Die Drogenbeauftragte des Senats, Elfriede Koller, bezeichnete den Senatsbeschluss als „pädagogisch schwierig“. Nach einer Studie des Robert-Koch-Instituts von 2002 hätten über 37 Prozent der 16-jährigen Jugendlichen bereits Drogenerfahrungen. „Das ist eine Verdoppelung der Zahlen in den vergangenen zehn Jahren“, sagte Koller. Immer mehr junge Leute würden Drogenberatungsstellen aufsuchen, weil sie durch das Kiffen „nichts mehr geregelt kriegen“. Cannabis sei für Jugendliche „nicht harmlos“. Auch Landeselternsprecher André Schindler forderte ein „konsequentes Vorgehen gegen Drogen“. Die beschlossene Grenze der Straffreiheit sei „nicht tolerabel“. Jörg Richert, Geschäftsführer des Vereins Karuna, der suchtkranke Kinder und Jugendliche betreut, hat schon vor Jahren gegen einen freizügigeren Umgang mit Cannabis protestiert.
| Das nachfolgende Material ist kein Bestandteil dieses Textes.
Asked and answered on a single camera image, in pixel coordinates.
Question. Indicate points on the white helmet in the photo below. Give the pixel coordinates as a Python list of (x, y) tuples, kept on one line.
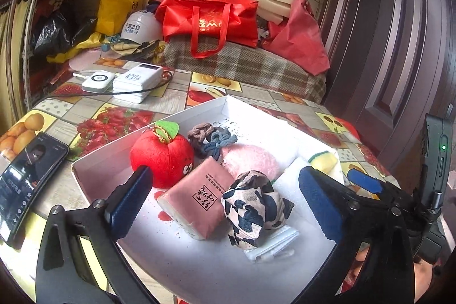
[(140, 26)]

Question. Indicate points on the red tote bag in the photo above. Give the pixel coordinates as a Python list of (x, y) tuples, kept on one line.
[(213, 22)]

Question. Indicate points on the small white power bank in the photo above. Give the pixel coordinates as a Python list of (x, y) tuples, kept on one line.
[(98, 81)]

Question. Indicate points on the black plastic bag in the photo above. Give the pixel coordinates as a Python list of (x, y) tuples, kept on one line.
[(53, 29)]

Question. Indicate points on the yellow cleaning sponge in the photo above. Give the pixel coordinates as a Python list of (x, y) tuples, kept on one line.
[(324, 161)]

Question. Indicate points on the red plastic bag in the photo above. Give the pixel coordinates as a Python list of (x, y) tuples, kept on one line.
[(299, 37)]

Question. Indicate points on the plaid blanket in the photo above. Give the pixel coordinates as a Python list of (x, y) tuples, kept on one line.
[(249, 65)]

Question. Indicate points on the person's right hand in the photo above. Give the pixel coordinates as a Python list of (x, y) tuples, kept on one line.
[(425, 281)]

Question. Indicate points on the red apple plush toy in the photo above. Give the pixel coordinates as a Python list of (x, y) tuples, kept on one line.
[(160, 158)]

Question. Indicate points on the pink tissue pack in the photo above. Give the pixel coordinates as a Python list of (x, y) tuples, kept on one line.
[(199, 200)]

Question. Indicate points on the cow print scrunchie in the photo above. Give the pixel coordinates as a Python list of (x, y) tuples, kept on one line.
[(256, 211)]

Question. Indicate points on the large white power bank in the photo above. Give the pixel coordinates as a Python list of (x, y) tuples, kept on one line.
[(137, 78)]

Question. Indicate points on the white foam block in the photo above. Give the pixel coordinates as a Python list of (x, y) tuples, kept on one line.
[(288, 183)]

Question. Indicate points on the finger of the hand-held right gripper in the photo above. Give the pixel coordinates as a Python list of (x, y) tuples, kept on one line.
[(363, 181)]

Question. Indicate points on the black smartphone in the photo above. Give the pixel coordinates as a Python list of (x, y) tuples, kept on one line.
[(32, 179)]

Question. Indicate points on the dark brown door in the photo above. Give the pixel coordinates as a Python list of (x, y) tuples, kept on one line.
[(392, 40)]

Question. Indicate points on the yellow shopping bag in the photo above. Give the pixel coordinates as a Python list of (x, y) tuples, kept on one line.
[(114, 8)]

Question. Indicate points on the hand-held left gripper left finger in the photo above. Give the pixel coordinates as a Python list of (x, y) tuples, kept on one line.
[(128, 204)]

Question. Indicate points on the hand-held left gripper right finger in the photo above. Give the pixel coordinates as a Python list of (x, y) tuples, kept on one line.
[(320, 204)]

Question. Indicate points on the fruit print tablecloth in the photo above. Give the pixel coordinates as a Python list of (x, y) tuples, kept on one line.
[(114, 122)]

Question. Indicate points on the white cardboard box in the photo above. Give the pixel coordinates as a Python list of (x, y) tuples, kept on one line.
[(185, 254)]

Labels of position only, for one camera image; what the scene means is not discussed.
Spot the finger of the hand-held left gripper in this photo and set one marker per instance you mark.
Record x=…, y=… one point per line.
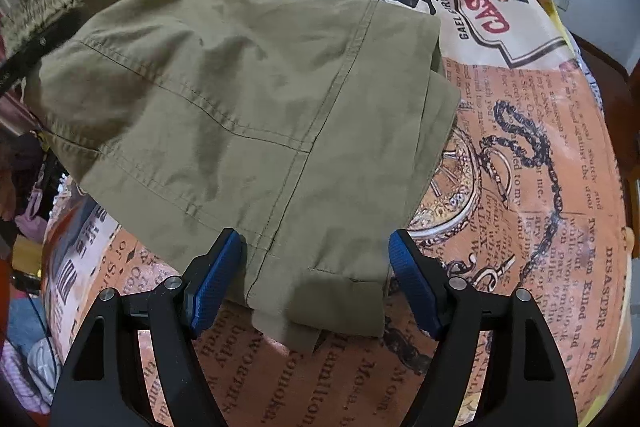
x=35, y=47

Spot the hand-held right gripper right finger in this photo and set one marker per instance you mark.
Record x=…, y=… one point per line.
x=415, y=277

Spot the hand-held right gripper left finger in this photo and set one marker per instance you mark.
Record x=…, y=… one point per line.
x=215, y=277

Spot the printed blanket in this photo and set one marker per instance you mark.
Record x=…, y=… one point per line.
x=525, y=207

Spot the pink cloth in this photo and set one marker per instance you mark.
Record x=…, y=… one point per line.
x=32, y=212

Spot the blue cloth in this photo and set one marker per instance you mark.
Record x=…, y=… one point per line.
x=20, y=322

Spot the wooden bed frame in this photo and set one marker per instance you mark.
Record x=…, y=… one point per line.
x=607, y=57

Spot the white wall socket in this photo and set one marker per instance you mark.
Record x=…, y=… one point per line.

Der heftige Konsum führe zu geistigen und körperlichen Entwicklungsstörungen.

Senatssprecher Michael Donnermeyer begründete den Senatsbeschluss damit, dass Berlin sich mit dieser Änderung an den „Vorgaben des Bundesgerichtshofes (BGH)“ orientiere. Es handele sich „nicht um die Aufforderung, Cannabis zu rauchen“. Anstatt Bagatellfälle zu verfolgen, solle sich die Staatsanwaltschaft künftig auf die „Bekämpfung der wirklichen Drogenkriminalität“ konzentrieren können. Jugendsenator Klaus Böger (SPD) sagte zu dem Senatsbeschluss: „Ich kann damit leben.“ Haschisch zu rauchen sei aber „mit Sicherheit kein Bildungsziel“. In den Schulen werde jede Form von Drogenkonsum „absolut nicht akzeptiert“. Das Bundesverfassungsgericht entschied 1994, dass bei Eigenverbrauch geringer Cannabis-Mengen von einer Strafverfolgung abzusehen sei. Der BGH urteilte 1995 ähnlich.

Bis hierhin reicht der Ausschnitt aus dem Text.